When you computed V1/R and subtracted V0/R from it, you basically took the width of a tiny strip of that area where I've kind of filled it with "." characters. Multiplying by V1 got you the area of that strip. But you completely missed that hollow part near the top there, from V0 to V1 and times V0/R.
To fix up your calculation, you'd need to add it back in. That would be (12.1-12)*12/12 or, as is obvious, 0.1. Which gets you right back to your 200mW.
Now you are computing dI^2*R.
Instead,
P = I^2*R
therefore,
dP = 2*I*dI*R
And if you used 2*1.008333*0.008333*12, you would once again get a much more sensible result.
You correctly figured the power at the two voltage levels, and subtracted the powers.
You subtracted the current, and then calculated the power based on the current difference.
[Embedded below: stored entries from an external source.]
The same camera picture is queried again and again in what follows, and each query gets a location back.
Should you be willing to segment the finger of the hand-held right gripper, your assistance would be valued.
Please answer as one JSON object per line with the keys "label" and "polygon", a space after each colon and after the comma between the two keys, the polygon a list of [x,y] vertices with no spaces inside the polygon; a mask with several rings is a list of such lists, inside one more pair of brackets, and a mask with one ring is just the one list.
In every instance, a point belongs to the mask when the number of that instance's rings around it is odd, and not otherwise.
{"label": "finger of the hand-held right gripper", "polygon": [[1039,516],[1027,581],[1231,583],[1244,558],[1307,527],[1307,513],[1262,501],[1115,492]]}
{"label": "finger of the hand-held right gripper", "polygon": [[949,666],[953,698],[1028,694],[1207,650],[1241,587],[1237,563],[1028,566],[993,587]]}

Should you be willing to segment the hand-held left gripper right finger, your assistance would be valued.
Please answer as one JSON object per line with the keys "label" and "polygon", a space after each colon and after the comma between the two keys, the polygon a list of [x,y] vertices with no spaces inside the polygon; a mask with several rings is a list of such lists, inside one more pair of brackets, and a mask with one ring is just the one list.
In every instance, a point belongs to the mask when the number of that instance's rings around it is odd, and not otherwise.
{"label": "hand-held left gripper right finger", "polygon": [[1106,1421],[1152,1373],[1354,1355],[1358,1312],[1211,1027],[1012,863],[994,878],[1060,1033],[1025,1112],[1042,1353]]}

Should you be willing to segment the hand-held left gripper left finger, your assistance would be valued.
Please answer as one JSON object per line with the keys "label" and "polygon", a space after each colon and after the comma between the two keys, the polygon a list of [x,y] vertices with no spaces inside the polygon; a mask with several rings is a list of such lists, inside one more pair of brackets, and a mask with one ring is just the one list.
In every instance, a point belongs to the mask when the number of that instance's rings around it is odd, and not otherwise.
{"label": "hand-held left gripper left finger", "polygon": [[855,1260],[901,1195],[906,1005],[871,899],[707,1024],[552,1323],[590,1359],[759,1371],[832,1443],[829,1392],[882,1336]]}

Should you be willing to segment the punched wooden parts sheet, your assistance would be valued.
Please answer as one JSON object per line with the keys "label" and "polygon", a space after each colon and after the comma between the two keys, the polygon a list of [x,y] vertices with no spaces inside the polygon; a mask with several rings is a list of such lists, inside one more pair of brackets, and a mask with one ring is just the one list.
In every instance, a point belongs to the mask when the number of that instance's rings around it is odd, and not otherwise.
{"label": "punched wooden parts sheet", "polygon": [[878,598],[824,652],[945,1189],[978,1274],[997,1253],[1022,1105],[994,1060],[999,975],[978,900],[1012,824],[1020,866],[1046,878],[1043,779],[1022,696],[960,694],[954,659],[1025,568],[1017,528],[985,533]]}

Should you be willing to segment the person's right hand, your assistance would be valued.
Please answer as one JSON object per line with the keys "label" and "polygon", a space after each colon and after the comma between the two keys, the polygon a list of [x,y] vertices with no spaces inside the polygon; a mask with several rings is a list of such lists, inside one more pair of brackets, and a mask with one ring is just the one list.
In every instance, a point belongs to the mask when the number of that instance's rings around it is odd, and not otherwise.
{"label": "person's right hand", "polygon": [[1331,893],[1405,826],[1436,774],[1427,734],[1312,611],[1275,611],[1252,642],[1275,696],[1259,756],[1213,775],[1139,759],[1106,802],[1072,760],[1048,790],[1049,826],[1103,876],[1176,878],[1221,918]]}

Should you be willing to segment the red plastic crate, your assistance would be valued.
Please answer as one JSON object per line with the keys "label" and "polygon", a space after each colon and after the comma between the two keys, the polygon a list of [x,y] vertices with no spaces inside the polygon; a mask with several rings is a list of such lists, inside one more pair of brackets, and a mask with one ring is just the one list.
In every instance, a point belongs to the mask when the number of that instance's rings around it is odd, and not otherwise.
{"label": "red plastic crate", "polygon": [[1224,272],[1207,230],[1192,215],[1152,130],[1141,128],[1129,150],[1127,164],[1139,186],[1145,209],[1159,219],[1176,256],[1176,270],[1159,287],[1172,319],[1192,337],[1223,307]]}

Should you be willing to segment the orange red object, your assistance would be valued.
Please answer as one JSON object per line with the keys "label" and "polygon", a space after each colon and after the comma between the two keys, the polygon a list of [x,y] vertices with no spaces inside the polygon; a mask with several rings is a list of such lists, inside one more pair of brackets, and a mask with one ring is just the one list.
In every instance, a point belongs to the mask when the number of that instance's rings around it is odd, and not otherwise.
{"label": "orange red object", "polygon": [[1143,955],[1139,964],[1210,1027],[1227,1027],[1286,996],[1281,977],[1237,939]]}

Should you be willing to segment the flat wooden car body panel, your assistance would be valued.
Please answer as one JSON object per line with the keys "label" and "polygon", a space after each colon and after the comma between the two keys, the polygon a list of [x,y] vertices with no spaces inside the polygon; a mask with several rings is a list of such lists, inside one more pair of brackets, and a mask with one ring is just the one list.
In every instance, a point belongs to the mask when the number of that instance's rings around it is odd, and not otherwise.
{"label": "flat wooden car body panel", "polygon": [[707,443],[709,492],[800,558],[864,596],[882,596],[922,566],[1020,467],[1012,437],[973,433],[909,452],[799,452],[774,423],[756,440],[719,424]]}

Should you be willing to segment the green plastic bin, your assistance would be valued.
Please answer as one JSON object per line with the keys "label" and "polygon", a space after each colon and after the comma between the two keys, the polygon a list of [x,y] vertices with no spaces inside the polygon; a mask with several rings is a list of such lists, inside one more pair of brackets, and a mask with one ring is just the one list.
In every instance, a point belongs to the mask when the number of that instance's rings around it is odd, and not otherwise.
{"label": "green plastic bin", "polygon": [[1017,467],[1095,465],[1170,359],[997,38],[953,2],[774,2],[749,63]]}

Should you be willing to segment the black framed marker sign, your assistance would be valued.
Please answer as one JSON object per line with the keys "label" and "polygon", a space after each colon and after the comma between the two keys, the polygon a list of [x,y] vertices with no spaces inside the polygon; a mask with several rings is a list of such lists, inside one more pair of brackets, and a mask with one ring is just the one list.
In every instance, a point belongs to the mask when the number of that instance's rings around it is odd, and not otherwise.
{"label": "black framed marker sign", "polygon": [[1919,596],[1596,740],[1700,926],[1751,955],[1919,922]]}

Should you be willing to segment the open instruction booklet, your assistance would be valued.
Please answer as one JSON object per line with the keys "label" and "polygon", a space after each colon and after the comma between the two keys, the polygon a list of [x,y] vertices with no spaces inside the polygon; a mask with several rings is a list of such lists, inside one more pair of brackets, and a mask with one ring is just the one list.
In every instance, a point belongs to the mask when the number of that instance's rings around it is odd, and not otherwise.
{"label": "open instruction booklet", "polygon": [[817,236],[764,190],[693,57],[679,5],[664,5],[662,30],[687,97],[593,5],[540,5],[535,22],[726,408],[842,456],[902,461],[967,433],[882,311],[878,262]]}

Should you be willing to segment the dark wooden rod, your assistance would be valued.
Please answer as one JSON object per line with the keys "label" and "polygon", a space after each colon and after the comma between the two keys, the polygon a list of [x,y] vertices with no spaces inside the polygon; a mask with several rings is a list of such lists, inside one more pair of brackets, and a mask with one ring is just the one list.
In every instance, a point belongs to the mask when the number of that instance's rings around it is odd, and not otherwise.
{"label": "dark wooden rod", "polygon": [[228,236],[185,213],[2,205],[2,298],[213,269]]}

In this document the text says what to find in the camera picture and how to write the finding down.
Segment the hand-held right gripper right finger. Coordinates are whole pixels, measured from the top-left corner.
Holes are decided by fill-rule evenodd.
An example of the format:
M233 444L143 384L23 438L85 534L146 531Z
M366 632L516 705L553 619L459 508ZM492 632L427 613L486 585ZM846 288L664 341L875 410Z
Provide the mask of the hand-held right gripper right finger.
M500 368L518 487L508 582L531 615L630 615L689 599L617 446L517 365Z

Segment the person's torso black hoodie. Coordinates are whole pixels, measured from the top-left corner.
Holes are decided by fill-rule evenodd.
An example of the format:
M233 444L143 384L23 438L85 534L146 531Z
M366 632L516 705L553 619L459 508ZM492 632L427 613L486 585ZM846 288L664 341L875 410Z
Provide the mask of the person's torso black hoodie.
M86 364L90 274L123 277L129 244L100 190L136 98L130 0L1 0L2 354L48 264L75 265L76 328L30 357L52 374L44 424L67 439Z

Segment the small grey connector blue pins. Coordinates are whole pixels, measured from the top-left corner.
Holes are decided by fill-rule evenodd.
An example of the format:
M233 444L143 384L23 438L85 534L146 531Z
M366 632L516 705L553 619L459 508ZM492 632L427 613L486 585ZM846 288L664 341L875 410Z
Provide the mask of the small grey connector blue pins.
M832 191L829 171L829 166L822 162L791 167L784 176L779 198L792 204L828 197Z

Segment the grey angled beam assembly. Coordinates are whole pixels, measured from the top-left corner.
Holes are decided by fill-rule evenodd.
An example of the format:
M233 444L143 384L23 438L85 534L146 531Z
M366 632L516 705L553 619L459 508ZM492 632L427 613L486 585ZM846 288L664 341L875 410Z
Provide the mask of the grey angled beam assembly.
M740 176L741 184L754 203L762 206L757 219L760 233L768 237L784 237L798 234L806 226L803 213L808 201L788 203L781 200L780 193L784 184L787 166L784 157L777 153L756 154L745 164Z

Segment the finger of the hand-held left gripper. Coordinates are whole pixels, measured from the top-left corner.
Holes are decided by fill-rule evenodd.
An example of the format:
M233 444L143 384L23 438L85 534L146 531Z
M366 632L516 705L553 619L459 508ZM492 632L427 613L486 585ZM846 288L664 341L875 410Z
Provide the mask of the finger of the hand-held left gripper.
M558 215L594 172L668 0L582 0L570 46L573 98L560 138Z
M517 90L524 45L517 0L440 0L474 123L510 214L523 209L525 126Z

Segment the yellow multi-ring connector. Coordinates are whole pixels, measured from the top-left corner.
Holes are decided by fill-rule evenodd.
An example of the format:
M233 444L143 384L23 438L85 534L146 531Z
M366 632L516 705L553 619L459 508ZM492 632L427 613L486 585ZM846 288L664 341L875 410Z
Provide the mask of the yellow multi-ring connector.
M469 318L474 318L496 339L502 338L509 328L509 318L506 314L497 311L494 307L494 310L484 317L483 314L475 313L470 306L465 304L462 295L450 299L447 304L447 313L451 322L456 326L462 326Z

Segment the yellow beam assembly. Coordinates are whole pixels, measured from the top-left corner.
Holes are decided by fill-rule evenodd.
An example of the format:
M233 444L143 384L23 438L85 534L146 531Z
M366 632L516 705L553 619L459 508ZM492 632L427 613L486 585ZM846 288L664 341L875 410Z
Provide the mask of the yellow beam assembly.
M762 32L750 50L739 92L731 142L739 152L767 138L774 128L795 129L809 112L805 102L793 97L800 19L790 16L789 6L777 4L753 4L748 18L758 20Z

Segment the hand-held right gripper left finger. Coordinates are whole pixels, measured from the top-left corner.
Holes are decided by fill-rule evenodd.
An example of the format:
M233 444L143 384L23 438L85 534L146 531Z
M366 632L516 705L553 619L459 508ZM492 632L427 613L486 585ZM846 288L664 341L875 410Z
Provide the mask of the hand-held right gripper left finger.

Do what you did for voltage: calculate the powers based on the two currents, and then subtract the powers. P = I^2R p1 = 1^2*12 = 12 W p2 = 1.00833^2 * 12 = 12.2 W
(B) The reason that you got the wrong result in (B) is that you took the
*increase* in current, .00833 amp and multiplied by 12.1, but you took the
1 amp and multiplied it by 12, when this current (1 amp) should also be multiplied by 12.1.
(C) The reason that you got the wrong result in (C) is quite analogous to an error in calculating the volume of concrete necessary to make a cylindrical conduit.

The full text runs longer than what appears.